Marquise de Merteuil


"Well, I had no choice, did I? I'm a woman. Women are obliged to be far more skillful than men. You can ruin our reputation and our life with a few well-chosen words. So, of course, I had to invent not only myself, but ways of escape no one has ever thought of before. And I've succeeded because I've known I was always born to dominate your sex and avenge my own... When I came out into society, I was 15. I already knew that the role I was condemned to, namely to keep quiet and do what I was told, gave me the perfect opportunity to listen and observe. Not to what people told me, which naturally was of no interest, but to whatever it was they were trying to hide. I practiced detachment. I learned how to look cheerful while under the table I stuck a fork into the back of my hand. I became a virtuoso of deceit. It wasn't pleasure I was after, it was knowledge. I consulted the strictest moralists to learn how to appear, philosophers to find out what to think, and novelists to see what I could get away with. And in the end, I distilled everything to one wonderfully simple principle: win or die...If I want a man, I have him. If he wants to tell, he finds that he can't. That's the whole story."

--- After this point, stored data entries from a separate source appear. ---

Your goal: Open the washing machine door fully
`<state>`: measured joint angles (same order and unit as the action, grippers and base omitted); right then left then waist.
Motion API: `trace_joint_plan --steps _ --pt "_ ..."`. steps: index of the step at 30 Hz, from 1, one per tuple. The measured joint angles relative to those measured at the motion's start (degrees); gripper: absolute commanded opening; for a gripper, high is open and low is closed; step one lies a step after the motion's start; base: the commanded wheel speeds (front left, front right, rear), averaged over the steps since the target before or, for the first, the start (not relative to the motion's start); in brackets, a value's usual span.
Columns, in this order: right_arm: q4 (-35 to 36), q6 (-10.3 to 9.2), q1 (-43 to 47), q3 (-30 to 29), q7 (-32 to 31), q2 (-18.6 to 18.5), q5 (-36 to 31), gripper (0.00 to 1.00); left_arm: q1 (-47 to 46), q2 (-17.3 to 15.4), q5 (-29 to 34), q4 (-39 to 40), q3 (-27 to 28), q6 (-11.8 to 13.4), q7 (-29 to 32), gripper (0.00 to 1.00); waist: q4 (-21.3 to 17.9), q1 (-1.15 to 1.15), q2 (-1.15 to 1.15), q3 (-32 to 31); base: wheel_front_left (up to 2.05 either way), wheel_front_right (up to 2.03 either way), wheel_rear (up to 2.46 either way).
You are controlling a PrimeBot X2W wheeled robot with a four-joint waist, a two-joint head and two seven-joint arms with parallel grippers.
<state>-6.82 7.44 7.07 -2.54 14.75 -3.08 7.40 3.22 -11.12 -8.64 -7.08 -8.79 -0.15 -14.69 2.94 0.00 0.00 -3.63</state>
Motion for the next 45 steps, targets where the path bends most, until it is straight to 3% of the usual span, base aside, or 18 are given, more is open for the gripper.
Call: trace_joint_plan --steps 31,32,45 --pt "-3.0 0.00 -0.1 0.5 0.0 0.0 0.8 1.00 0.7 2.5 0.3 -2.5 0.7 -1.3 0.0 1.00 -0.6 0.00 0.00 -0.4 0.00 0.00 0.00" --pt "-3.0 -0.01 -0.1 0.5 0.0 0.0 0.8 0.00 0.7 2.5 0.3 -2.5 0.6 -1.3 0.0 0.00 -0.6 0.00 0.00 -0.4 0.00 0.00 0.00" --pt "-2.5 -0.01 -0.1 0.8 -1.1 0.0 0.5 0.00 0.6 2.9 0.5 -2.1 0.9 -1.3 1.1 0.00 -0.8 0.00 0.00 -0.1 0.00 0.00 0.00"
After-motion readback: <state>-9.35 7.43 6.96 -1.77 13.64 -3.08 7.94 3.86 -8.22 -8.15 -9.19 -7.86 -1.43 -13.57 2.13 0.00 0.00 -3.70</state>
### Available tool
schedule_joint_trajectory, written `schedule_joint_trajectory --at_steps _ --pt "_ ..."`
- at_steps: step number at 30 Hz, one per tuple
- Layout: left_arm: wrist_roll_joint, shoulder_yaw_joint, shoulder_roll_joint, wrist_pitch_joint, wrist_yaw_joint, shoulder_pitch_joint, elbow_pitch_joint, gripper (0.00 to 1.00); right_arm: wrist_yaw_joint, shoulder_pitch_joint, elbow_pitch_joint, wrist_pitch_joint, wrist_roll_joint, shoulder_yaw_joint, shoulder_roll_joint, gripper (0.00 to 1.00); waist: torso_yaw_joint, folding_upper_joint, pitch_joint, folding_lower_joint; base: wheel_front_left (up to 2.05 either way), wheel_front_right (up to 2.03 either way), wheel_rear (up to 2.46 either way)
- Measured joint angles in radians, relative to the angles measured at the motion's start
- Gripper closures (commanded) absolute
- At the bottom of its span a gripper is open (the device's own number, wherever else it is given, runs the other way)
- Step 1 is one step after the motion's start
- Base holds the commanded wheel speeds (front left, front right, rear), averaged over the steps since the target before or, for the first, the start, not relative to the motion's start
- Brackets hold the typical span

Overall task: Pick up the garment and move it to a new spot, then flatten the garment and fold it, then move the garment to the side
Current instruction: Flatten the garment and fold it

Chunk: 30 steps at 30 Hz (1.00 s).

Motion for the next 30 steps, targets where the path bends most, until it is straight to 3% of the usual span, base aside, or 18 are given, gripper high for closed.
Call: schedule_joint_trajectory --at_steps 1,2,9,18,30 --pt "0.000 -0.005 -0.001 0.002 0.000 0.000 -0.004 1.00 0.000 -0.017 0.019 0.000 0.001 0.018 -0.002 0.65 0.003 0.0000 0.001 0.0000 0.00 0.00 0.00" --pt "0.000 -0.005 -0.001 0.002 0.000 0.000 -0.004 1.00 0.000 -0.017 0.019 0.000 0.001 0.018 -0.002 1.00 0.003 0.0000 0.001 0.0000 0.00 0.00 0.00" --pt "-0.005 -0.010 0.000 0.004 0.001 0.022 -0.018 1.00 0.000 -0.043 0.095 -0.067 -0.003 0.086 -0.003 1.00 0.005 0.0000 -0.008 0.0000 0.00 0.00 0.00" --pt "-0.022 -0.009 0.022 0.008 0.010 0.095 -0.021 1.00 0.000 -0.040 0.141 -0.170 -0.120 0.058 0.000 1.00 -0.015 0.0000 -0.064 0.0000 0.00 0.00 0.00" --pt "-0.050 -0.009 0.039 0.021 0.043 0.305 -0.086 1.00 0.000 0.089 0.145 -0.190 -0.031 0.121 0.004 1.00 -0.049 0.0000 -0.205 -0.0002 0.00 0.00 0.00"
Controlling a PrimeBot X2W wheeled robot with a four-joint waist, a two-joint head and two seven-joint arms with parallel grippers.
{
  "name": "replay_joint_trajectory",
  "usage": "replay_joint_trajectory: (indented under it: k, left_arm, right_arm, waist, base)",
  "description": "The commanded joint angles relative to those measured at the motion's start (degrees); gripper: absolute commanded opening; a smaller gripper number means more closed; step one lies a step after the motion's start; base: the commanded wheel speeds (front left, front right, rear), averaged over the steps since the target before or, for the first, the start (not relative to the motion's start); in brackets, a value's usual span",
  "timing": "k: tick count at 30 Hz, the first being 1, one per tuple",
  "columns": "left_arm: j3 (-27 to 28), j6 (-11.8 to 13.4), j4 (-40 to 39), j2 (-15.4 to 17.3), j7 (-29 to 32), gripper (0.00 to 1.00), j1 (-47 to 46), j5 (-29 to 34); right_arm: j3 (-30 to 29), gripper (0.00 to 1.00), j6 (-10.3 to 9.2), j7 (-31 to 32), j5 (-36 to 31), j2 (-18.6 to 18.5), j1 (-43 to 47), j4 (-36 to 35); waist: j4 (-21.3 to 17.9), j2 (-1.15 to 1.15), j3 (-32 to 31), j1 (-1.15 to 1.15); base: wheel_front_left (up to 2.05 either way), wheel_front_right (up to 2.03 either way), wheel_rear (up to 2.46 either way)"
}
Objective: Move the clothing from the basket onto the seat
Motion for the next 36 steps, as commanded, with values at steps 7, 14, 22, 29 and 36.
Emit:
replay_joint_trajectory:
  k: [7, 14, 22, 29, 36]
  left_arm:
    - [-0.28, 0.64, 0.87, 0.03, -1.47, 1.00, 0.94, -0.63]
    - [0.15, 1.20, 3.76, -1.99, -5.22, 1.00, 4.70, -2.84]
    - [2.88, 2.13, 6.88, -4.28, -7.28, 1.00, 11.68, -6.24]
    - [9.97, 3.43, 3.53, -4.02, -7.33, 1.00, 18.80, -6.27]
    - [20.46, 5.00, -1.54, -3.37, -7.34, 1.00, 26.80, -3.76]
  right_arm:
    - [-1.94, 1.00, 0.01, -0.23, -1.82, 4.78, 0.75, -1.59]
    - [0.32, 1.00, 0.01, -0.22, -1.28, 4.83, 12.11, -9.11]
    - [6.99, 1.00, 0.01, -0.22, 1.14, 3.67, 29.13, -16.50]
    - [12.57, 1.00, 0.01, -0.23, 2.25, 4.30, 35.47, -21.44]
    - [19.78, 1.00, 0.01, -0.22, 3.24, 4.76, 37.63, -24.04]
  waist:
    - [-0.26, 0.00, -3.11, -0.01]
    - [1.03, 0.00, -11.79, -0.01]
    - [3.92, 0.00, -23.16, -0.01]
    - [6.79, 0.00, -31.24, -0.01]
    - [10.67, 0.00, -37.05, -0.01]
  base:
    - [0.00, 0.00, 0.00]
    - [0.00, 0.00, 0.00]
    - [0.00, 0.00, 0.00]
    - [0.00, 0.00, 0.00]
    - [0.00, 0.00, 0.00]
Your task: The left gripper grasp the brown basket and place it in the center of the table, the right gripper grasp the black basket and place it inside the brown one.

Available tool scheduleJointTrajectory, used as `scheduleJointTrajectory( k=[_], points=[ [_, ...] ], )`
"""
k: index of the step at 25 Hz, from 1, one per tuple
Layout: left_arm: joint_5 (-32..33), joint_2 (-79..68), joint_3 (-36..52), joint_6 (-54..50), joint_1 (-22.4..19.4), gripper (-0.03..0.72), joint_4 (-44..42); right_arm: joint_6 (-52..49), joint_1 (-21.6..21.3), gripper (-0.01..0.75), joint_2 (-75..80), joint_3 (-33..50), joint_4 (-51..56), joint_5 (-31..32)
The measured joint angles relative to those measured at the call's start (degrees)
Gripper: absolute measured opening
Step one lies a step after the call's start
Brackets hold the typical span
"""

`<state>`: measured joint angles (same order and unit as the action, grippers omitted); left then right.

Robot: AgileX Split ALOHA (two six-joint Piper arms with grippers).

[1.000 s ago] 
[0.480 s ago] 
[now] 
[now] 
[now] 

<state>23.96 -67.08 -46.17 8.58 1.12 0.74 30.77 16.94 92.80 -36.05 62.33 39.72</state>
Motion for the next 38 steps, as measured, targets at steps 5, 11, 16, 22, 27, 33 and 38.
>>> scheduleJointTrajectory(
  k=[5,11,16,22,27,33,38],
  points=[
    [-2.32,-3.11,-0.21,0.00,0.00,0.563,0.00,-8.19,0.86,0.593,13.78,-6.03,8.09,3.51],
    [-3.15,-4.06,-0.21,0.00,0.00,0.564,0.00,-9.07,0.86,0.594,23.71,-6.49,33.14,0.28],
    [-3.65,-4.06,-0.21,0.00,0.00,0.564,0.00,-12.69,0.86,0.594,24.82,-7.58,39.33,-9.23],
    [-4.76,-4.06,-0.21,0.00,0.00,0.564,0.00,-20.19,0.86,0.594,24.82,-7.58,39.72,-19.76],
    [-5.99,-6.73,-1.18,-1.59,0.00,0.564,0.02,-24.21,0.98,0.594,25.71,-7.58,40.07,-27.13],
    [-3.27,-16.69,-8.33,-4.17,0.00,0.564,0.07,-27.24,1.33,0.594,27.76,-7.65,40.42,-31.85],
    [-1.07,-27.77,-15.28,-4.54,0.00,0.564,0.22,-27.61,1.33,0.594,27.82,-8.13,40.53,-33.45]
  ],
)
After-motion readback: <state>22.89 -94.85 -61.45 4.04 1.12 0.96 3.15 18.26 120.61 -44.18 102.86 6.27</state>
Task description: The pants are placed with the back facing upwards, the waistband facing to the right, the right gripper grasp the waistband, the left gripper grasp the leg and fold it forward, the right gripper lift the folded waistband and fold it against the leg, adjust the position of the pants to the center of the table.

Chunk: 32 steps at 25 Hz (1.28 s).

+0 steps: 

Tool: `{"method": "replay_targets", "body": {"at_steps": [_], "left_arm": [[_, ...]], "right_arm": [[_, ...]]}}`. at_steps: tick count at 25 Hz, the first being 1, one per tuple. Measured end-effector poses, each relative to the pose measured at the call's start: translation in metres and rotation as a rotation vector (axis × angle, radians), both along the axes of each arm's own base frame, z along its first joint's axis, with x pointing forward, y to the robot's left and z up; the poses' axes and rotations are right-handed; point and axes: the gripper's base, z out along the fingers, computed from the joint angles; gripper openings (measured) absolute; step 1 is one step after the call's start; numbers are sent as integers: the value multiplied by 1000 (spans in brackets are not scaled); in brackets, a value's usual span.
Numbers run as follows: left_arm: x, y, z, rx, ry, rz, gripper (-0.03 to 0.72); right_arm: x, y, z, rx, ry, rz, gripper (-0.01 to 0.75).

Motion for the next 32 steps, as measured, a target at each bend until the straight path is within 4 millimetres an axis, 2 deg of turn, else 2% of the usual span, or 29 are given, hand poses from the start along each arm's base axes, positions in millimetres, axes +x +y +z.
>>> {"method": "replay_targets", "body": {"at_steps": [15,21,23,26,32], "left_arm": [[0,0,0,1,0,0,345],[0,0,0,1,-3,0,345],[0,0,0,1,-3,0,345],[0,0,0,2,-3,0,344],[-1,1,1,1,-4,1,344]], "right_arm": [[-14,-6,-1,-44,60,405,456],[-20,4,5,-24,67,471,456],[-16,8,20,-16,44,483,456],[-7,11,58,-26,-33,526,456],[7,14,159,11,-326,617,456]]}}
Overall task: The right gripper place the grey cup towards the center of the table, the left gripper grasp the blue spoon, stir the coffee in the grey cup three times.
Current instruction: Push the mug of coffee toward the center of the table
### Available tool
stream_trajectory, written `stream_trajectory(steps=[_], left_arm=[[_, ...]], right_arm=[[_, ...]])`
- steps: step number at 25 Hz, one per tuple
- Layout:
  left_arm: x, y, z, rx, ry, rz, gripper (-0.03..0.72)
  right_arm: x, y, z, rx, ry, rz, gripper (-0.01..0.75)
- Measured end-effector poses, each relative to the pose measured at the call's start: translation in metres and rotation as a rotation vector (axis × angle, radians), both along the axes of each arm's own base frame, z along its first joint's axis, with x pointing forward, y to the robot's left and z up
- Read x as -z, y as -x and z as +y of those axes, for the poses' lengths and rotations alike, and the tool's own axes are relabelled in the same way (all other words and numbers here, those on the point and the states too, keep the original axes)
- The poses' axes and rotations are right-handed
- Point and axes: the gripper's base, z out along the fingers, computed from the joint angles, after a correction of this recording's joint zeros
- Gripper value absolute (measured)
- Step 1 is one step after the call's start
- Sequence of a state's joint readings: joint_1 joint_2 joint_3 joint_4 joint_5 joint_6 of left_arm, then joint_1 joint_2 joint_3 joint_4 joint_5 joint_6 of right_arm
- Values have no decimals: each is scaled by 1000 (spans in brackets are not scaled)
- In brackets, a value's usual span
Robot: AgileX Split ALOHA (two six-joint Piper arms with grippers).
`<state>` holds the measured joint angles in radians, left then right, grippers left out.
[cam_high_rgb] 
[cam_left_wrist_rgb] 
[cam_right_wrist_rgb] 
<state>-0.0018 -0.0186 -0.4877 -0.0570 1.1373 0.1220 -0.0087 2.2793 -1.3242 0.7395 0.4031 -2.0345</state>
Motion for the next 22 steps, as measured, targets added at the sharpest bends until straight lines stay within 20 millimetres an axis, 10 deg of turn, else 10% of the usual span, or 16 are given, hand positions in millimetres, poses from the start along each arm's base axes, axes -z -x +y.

Marquise de Merteuil and Vicomte de Valmont


...pleasure, which is undeniably the sole motive force behind the union of the sexes, is nevertheless not enough to form a bond between them...even if it is preceded by desire which impels, it is succeeded by disgust which repels. This is a law of nature which only love can change

(Le plaisir, qui est bien en effet l'unique mobile de la réunion des deux sexes, ne suffit pourtant pas pour former une liaison entre eux..., s'il est précédé du désir qui rapproche, il n'est pas moins suivi du dégoût qui repousse. C'est une loi de la nature, que l'amour seul peut changer.)




Marquise de Merteuil


Vicomte de Valmont: You see, I have no intentions of breaking down her prejudices. I want her to believe in God and virtue and the sanctity of marriage, and still not be able to stop herself. I want the pleasure of watching her betray everything that is most important to her. Surely you can understand that. I thought betrayal was your favorite word. 

Marquise de Merteuil: No, no..."cruelty." I always think that has a nobler ring to it.